October 15, 2010 2:09 AM PDT
UPDATE!!!!
thanx to highrisk for shareing this with me.....here is the real truth behind the bear being hit by a biker....
This Grizzly was hit by a Truck on Lolo Pass. This is the pass between Lolo, Montana and Kooskia, Idaho - Check the HUGE Claws !!
The photographs that accompany this story were taken by Dennis Smrdel October 17th. That morning, at about 3:45, a logger driving a big Dodge diesel en route to Missoula hit something, but he wasn’t sure what, and he kept going. But a few miles later, after realizing his radiator was shot, he thought it best to turn around. He arrived back at a massive male grizzly dead in a ditch. A couple people had already discovered it.
It turned out the grizzly was one well known to some folks who live in the area, particularly the Smrdels, who reside smack in the middle of a major wildlife travel corridor just west of Lincoln. Fish, Wildlife & Parks set up a trap on his property in hopes of catching this bear. It had been up to some mischief, nosing around and breaking into his pump house three times. FWP bear specialist Jamie Jonkel said it had mastered “the art of breaking and entering” and “walking the gravy train.”
The bear, a healthy 12-year-old, was killed just a quarter-mile from the Smrdel’s, about at the Powell County sign on 200, and Dennis’s hunch is that the bear was making another trip back to his property.
“I’d have much rather seen him get caught (in the trap) and placed somewhere else,” Dennis said, “than dead on the highway.”
“It was a huge animal, a beautiful animal.”
The bear was originally captured in 1996 along the Rocky Mountain Front as part of a research study, as evidenced by its lip tattoo, and radio-collared until 1998 when the bear “went off the air,” Jonkel said.

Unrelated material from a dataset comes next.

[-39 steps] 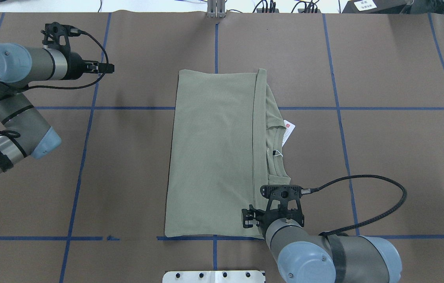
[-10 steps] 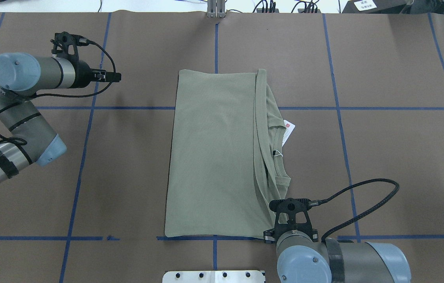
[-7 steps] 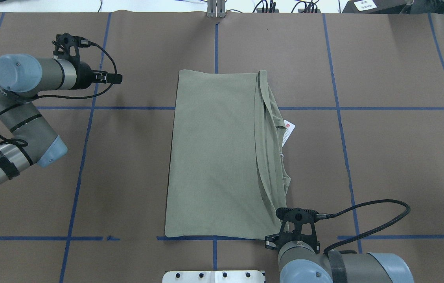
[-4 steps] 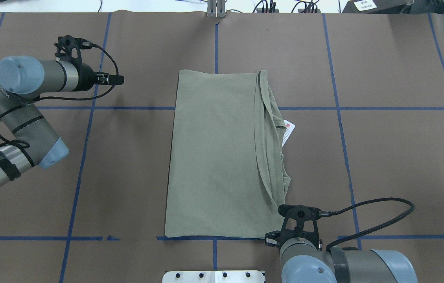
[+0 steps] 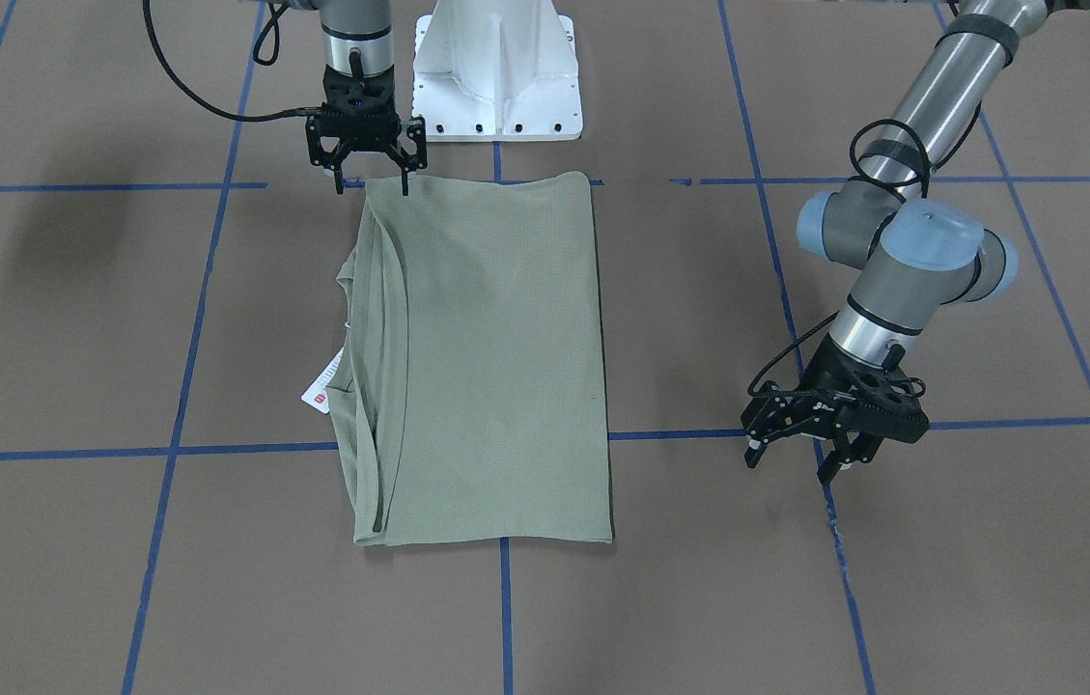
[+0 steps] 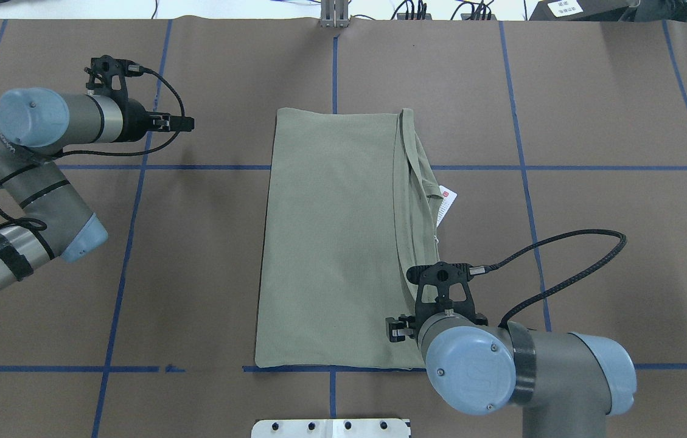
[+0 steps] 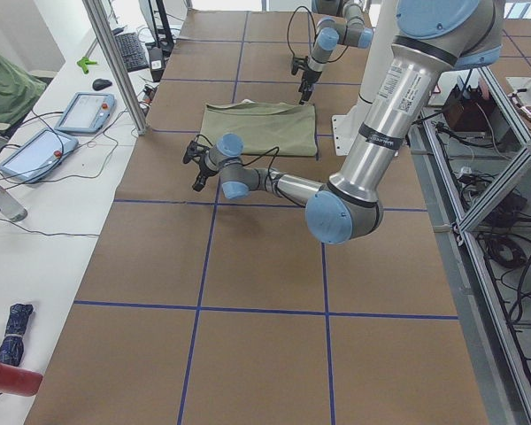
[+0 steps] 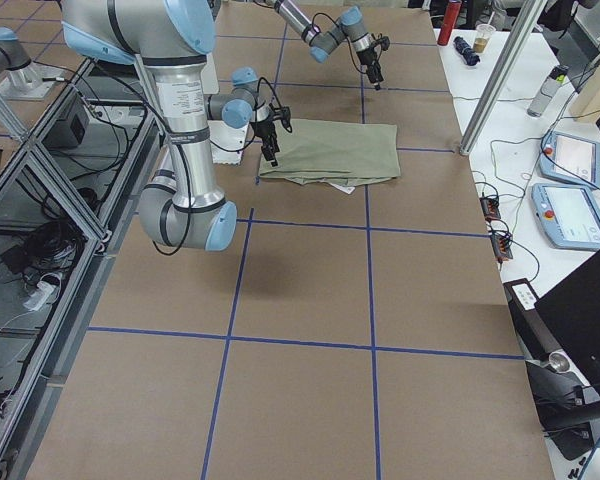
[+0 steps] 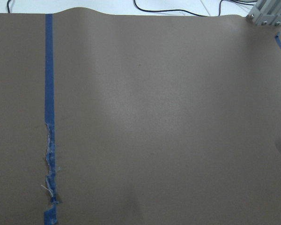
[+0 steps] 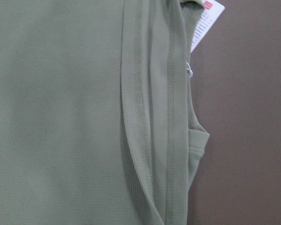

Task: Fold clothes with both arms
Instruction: 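Slide the right gripper along the shirt's side edge away from the robot, then raise the right gripper off the shirt, then lower both grippers to the shirt's end nearest the robot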

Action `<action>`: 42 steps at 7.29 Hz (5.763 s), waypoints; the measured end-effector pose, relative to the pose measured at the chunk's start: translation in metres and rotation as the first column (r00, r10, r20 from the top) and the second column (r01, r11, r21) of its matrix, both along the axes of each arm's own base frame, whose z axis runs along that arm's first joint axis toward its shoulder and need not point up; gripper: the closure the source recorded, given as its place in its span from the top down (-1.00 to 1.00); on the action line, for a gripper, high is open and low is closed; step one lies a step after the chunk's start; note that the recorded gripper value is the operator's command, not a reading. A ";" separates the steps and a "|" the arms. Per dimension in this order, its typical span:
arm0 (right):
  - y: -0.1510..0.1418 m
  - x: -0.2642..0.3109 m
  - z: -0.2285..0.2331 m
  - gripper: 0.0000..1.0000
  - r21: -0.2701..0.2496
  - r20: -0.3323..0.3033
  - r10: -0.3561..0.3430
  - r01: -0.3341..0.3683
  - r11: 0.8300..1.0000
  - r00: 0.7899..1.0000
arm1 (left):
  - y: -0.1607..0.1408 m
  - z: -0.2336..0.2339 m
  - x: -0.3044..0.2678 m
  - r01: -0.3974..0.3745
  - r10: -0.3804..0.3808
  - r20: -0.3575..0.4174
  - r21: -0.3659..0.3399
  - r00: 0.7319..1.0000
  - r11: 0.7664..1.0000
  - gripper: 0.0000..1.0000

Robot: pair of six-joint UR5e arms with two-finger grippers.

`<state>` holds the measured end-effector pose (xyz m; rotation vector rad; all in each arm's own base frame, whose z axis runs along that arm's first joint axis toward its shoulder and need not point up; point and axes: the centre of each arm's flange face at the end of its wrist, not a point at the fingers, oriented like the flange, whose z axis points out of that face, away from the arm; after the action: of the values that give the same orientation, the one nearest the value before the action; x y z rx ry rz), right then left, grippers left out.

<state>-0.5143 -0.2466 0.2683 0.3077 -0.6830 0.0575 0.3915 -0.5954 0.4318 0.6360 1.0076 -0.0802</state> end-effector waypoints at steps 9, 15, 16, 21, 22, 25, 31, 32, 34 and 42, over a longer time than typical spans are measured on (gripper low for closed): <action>-0.070 -0.027 0.042 1.00 0.010 -0.160 -0.117 0.120 0.993 0.980 | 0.003 0.000 0.004 -0.012 0.012 0.001 0.007 1.000 1.000 1.00; -0.119 0.019 0.081 1.00 -0.029 -0.294 -0.085 0.080 0.996 0.952 | 0.004 -0.001 0.006 -0.014 0.014 -0.002 0.006 1.000 1.000 1.00; -0.129 0.024 0.074 1.00 -0.028 -0.281 -0.071 0.066 0.997 0.957 | 0.004 -0.002 0.006 -0.014 0.015 -0.003 0.006 1.000 1.000 1.00; -0.197 -0.019 0.008 1.00 0.000 -0.189 -0.004 0.004 1.000 0.982 | 0.006 -0.005 0.007 -0.016 0.016 -0.011 0.009 1.000 1.000 1.00; -0.208 -0.032 0.021 1.00 0.002 -0.191 -0.001 0.002 1.000 0.982 | 0.006 -0.006 0.008 -0.018 0.018 -0.011 0.009 1.000 1.000 1.00; -0.221 -0.038 0.039 1.00 0.001 -0.207 -0.004 0.004 1.000 0.978 | 0.008 -0.005 0.010 -0.022 0.022 -0.010 0.009 1.000 1.000 1.00; -0.261 0.025 0.093 1.00 0.008 -0.288 -0.005 0.007 1.000 0.958 | 0.010 -0.012 0.014 -0.029 0.030 -0.022 0.022 0.999 0.999 1.00; -0.263 0.032 0.081 1.00 0.022 -0.238 0.000 0.005 1.000 0.971 | 0.014 -0.024 0.013 -0.042 0.043 -0.039 0.030 0.998 0.999 1.00; -0.248 0.048 0.049 1.00 0.049 -0.036 0.014 -0.013 0.999 0.999 | 0.030 -0.070 0.006 -0.070 0.068 -0.125 -0.008 0.990 0.998 1.00; -0.029 0.056 0.020 1.00 -0.301 0.433 0.469 -0.367 0.880 0.770 | 0.306 -0.190 0.069 -0.103 -0.104 -0.398 -0.465 0.911 0.879 0.39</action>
<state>-0.4583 -0.2755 0.2882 0.2467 -1.1035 0.6576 0.4607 -0.2892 0.2421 0.1574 1.3379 -0.4701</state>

Hair samples showed that the bear made its way into the Blackfoot region by 2004, and Jonkel suspects—and hopes—it’s the same grizzly responsible for other area outbuilding break-ins last fall.
Jonkel said if a grizzly had to die he’s glad it was one that probably would have been put down anyway because of its habituation to human property. And he thinks the grizzly has helped residents in and around this wildlife corridor better understand their actions and how they affect bears. “It’s a good learning process for everyone,” Jonkel said. “It’s opened up their eyes as to how unique their property is.”
There’s been a lot of grizzly activity in the Lincoln area this year: on the Smrdel property alone, a trail camera has taken pictures of four different individuals, plus a female grizzly that was inadvertently caught in the trap, not on camera, Jonkel said. He said a bear’s range changes slightly each year depending on factors that affect its food supply, like drought.
And all too often humans affect that food supply, too. In Lincoln Canyon there are a handful of people with “big elk and deer feeding programs” that attract bears, Jonkel said. Plus there are the less-deliberate attractants, like bird feeders, garbage and pet food. In the midst of this heightened bear activity, residents are being more mindful; the Smrdels, for instance, have removed their salt lick, which can “create false game pockets,” Jonkel said.
The fewer unnatural attractants, “the better off it is for the wildlife in that area,” Jonkel said.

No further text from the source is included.